Rhett stared at me, and I knew he’d never understand what motivated me. How I had been willing to protect him and love him for the rest of my life, no matter his supposed crimes. And all I wanted in return was the promise that he would be loyal. And that he would never hurt me again.
But Rhett had never been able to promise anything unless it benefited him.
“And that’s why you did it, isn’t it—that’s why you killed Jenn. Because I wouldn’t marry you otherwise.” Rhett extolled his venom as if it were facts. “You were just a jealous bitch and took it out on an innocent girl, and now you’re making me pay for it.”
He was so sure of my guilt, just as I, at one time, had been so sure of his.
I couldn’t let him live with moral superiority. I would be damned if I’d allow him a martyr complex. He had to know his reasons were wrong and that he would never, ever see the light of day because of it.
Before Phil could corral him out of the visiting room, I leaned in close, dropping my voice to the barest hint of a whisper.
“It’s not my crime you’re paying for, Rhett.”
I could see his confusion. “What?”
“I didn’t kill Jenn. I would never harm someone that hated you as much as I do.” I let my words sink in.
The thing about marriage is you knew each other’s weaknesses—the pressure points. Rhett and I had spent decades honing the art of knowing exactly where to stick the knife.
His eyes widened. “Then who did? Lucinda, please, tell me,” he begged, but I ignored him. I’d never tell him what he wanted to know.
The days of me trying to make this man love me were over.
I waved goodbye to my shocked husband as he was escorted back to his cell.

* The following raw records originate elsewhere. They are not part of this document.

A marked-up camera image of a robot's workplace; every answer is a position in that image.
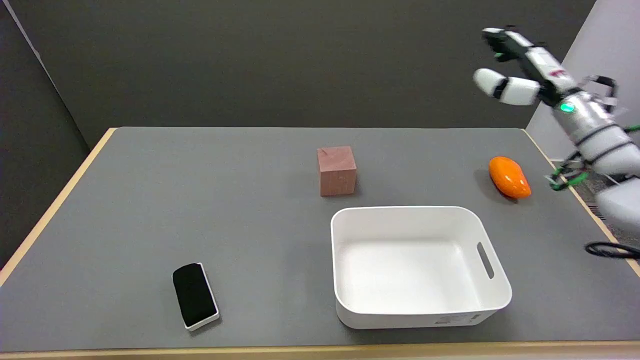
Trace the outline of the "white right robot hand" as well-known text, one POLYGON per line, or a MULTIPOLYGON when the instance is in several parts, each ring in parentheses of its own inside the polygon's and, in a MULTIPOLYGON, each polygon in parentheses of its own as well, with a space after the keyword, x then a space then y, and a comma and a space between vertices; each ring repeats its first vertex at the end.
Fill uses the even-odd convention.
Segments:
POLYGON ((496 61, 515 61, 525 76, 505 76, 489 68, 477 69, 473 82, 490 98, 513 106, 528 106, 539 100, 554 108, 565 98, 582 91, 544 45, 529 41, 514 27, 484 28, 482 38, 494 52, 496 61))

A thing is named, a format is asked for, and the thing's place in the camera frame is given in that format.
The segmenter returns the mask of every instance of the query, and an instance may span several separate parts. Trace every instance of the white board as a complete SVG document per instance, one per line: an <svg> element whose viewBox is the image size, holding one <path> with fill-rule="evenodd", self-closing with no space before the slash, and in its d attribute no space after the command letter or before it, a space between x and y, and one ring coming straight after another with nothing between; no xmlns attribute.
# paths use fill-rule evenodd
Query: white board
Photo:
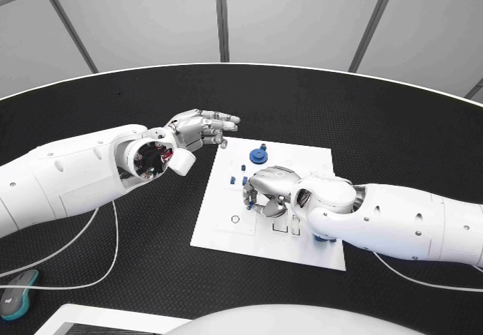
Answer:
<svg viewBox="0 0 483 335"><path fill-rule="evenodd" d="M247 211L242 201L243 177L249 178L268 166L282 166L293 170L299 177L311 172L334 176L330 149L226 139L227 148L217 148L191 246L344 271L341 240L315 241L304 223L291 220L291 210L272 220L253 210ZM266 145L268 161L255 165L247 156L262 143ZM257 204L266 201L265 196L257 195Z"/></svg>

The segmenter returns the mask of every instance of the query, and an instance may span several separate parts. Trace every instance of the robotic hand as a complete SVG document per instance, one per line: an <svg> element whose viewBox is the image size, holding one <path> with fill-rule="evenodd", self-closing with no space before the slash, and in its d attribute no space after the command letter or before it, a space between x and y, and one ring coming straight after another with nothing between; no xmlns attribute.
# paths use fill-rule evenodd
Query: robotic hand
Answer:
<svg viewBox="0 0 483 335"><path fill-rule="evenodd" d="M269 199L256 203L257 193ZM483 267L483 206L412 188L351 185L337 177L301 178L283 167L257 171L243 188L247 209L268 217L286 204L322 239L404 260L459 262Z"/></svg>
<svg viewBox="0 0 483 335"><path fill-rule="evenodd" d="M226 147L239 118L188 110L164 127L126 125L47 143L0 167L0 237L35 223L82 214L158 178L184 176L191 151Z"/></svg>

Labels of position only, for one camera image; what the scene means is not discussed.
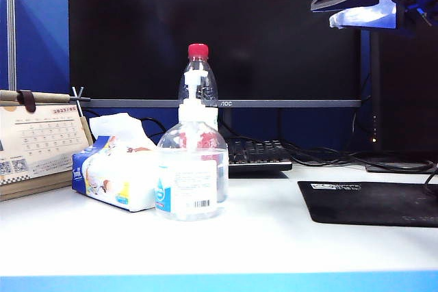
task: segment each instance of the calendar page
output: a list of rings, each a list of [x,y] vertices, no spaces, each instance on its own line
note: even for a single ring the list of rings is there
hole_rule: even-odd
[[[0,107],[0,185],[71,170],[86,147],[75,105]]]

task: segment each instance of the qr code
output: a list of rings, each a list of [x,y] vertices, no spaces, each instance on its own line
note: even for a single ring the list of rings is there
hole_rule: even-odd
[[[12,168],[10,162],[0,162],[0,174],[11,174]]]
[[[13,160],[12,165],[14,166],[15,172],[27,171],[27,163],[24,159]]]

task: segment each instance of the tissue
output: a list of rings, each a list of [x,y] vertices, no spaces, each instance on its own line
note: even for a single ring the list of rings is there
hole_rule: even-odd
[[[157,158],[138,119],[126,113],[90,119],[97,138],[73,155],[72,187],[130,211],[154,207]]]
[[[90,130],[98,136],[114,136],[114,143],[124,144],[133,150],[138,148],[155,149],[155,144],[146,136],[142,122],[128,113],[99,116],[90,119]]]

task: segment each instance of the bottle label
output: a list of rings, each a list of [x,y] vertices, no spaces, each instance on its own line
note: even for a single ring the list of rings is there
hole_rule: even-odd
[[[178,161],[159,167],[157,209],[189,215],[215,211],[218,203],[217,163]]]

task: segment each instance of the monitor
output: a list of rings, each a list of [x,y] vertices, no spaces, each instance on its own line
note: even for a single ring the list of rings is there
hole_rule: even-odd
[[[190,43],[221,107],[358,107],[361,40],[312,0],[69,0],[70,83],[96,107],[174,107]]]
[[[438,159],[438,29],[371,33],[376,149]]]

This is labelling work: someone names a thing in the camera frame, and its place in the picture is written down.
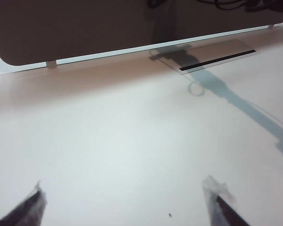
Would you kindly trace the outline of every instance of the black object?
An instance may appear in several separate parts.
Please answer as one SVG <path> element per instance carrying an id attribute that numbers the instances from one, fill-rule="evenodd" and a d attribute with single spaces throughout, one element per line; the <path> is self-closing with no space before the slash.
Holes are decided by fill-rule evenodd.
<path id="1" fill-rule="evenodd" d="M 26 65 L 281 22 L 196 0 L 0 0 L 0 57 Z"/>
<path id="2" fill-rule="evenodd" d="M 45 194 L 38 188 L 35 194 L 1 219 L 0 226 L 40 226 L 45 206 Z"/>
<path id="3" fill-rule="evenodd" d="M 230 226 L 250 226 L 220 196 L 217 197 L 216 202 L 219 204 L 223 216 Z"/>

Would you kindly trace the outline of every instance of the dark panel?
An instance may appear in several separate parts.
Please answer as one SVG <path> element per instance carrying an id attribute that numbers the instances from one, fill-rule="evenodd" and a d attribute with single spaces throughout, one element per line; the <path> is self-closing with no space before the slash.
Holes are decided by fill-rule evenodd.
<path id="1" fill-rule="evenodd" d="M 271 10 L 159 1 L 0 0 L 0 57 L 25 65 L 283 22 Z"/>

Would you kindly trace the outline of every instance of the black strip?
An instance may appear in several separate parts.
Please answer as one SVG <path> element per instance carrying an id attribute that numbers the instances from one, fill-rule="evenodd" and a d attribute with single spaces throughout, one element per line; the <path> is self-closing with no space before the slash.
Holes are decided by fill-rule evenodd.
<path id="1" fill-rule="evenodd" d="M 249 53 L 255 53 L 255 52 L 256 52 L 256 50 L 252 49 L 252 50 L 249 50 L 249 51 L 245 51 L 245 52 L 241 52 L 241 53 L 236 53 L 236 54 L 224 56 L 224 57 L 213 59 L 213 60 L 208 60 L 208 61 L 205 61 L 205 62 L 202 62 L 202 63 L 197 63 L 197 64 L 194 64 L 194 65 L 189 65 L 189 66 L 181 67 L 180 70 L 181 71 L 185 71 L 185 70 L 189 70 L 189 69 L 192 69 L 192 68 L 195 68 L 195 67 L 200 67 L 200 66 L 203 66 L 203 65 L 208 65 L 208 64 L 212 64 L 212 63 L 215 63 L 215 62 L 218 62 L 218 61 L 227 60 L 227 59 L 231 59 L 231 58 L 234 58 L 234 57 L 239 57 L 239 56 L 243 56 L 243 55 L 246 55 L 246 54 L 249 54 Z"/>
<path id="2" fill-rule="evenodd" d="M 230 226 L 250 226 L 219 195 L 216 202 L 219 204 L 223 216 Z"/>

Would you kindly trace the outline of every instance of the cable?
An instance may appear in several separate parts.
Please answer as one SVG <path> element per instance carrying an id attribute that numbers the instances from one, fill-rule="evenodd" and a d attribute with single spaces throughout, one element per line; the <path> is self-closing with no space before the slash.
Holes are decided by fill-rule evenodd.
<path id="1" fill-rule="evenodd" d="M 272 4 L 276 3 L 277 1 L 278 1 L 278 0 L 273 0 L 273 1 L 271 1 L 270 3 L 265 4 L 265 5 L 263 5 L 263 6 L 257 6 L 257 7 L 253 7 L 253 8 L 245 7 L 245 11 L 246 11 L 246 12 L 258 12 L 258 11 L 262 11 L 262 10 L 268 9 Z"/>
<path id="2" fill-rule="evenodd" d="M 204 1 L 204 0 L 196 0 L 196 1 L 201 2 L 201 3 L 215 5 L 215 3 L 212 1 Z M 234 1 L 228 1 L 228 2 L 220 2 L 219 5 L 230 5 L 230 4 L 240 2 L 240 1 L 246 1 L 246 0 L 234 0 Z"/>
<path id="3" fill-rule="evenodd" d="M 242 6 L 246 6 L 247 2 L 244 2 L 244 3 L 238 5 L 238 6 L 234 7 L 234 8 L 223 8 L 223 7 L 221 7 L 221 6 L 220 6 L 220 3 L 219 3 L 219 0 L 214 0 L 214 4 L 215 4 L 215 6 L 216 6 L 218 9 L 221 9 L 221 10 L 234 10 L 234 9 L 240 8 L 240 7 L 242 7 Z"/>

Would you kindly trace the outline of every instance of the white table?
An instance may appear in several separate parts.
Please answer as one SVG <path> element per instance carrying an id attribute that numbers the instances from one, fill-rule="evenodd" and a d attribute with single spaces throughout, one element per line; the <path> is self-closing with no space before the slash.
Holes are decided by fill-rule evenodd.
<path id="1" fill-rule="evenodd" d="M 283 26 L 192 45 L 231 39 L 259 54 L 184 76 L 148 51 L 0 75 L 0 218 L 41 180 L 43 226 L 208 226 L 212 175 L 248 223 L 283 226 L 283 125 L 266 114 L 283 121 Z M 193 96 L 193 77 L 214 91 Z"/>

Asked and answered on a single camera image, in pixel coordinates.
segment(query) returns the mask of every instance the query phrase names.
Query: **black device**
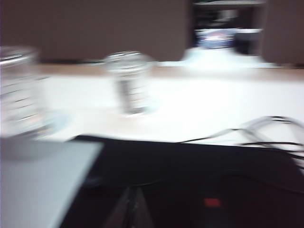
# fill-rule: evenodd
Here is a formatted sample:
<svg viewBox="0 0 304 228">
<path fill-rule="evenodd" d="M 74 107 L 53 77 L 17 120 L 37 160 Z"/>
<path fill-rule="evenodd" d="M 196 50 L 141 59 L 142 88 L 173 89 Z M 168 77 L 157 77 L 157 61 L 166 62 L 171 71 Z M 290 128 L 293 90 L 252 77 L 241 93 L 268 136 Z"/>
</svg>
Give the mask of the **black device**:
<svg viewBox="0 0 304 228">
<path fill-rule="evenodd" d="M 104 150 L 62 228 L 304 227 L 304 177 L 285 151 L 75 139 Z"/>
</svg>

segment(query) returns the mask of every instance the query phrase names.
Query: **table surface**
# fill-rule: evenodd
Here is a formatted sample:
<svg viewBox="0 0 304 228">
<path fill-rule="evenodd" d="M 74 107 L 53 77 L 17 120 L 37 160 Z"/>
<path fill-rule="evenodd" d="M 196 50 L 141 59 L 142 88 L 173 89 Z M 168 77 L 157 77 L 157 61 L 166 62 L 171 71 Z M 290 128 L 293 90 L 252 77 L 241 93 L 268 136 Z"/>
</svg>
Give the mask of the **table surface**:
<svg viewBox="0 0 304 228">
<path fill-rule="evenodd" d="M 45 139 L 79 134 L 177 142 L 204 137 L 268 115 L 304 122 L 304 70 L 282 68 L 153 67 L 153 110 L 119 112 L 113 78 L 102 66 L 40 65 L 45 104 L 63 113 L 65 126 Z"/>
</svg>

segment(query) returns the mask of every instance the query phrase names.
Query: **black cable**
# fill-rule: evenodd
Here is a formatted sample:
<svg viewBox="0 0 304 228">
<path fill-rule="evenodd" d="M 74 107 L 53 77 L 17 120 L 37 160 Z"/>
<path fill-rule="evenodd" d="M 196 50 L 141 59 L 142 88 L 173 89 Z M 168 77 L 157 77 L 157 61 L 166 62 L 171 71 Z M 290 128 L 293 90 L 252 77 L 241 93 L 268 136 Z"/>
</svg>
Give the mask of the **black cable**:
<svg viewBox="0 0 304 228">
<path fill-rule="evenodd" d="M 194 142 L 194 141 L 198 141 L 198 140 L 212 139 L 212 138 L 216 138 L 216 137 L 219 137 L 219 136 L 223 136 L 223 135 L 228 134 L 229 132 L 232 132 L 232 131 L 242 131 L 242 130 L 244 130 L 244 129 L 242 129 L 242 128 L 228 128 L 228 129 L 225 129 L 225 130 L 220 131 L 218 133 L 212 134 L 208 137 L 198 138 L 198 139 L 190 139 L 190 140 L 185 140 L 185 141 L 176 142 L 176 143 L 189 143 L 189 142 Z"/>
</svg>

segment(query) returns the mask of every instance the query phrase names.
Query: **clear glass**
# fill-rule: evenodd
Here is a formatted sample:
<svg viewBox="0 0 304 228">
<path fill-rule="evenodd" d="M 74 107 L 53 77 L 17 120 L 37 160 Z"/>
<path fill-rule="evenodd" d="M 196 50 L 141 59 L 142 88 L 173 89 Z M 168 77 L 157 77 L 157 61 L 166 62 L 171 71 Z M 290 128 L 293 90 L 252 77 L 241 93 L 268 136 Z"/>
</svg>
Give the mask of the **clear glass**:
<svg viewBox="0 0 304 228">
<path fill-rule="evenodd" d="M 126 114 L 141 114 L 149 109 L 148 57 L 137 51 L 124 51 L 108 55 L 105 66 L 115 78 L 115 84 Z"/>
<path fill-rule="evenodd" d="M 36 137 L 49 126 L 32 47 L 1 47 L 1 136 Z"/>
</svg>

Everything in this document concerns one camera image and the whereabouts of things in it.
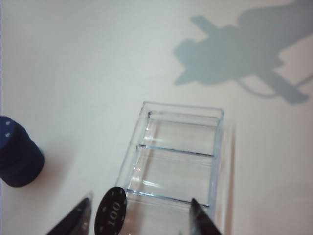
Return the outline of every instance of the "blue poker chip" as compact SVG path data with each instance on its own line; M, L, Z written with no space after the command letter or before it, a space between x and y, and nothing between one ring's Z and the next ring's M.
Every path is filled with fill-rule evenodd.
M26 130L9 117L0 117L0 177L10 186L33 181L44 166L44 156Z

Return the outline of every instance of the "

“I’m on my way home. I’ll pick up something for dinner,” I said to my sister, who was watching McKenzie.
Mom and Dad had gone on an extended vacation.
Dad needed to get out of Fern River. The tide had turned against my once indomitable father.
The Kentucky Bar Association had investigated him on allegations of corruption after receiving several reports involving his undue influence on criminal investigations.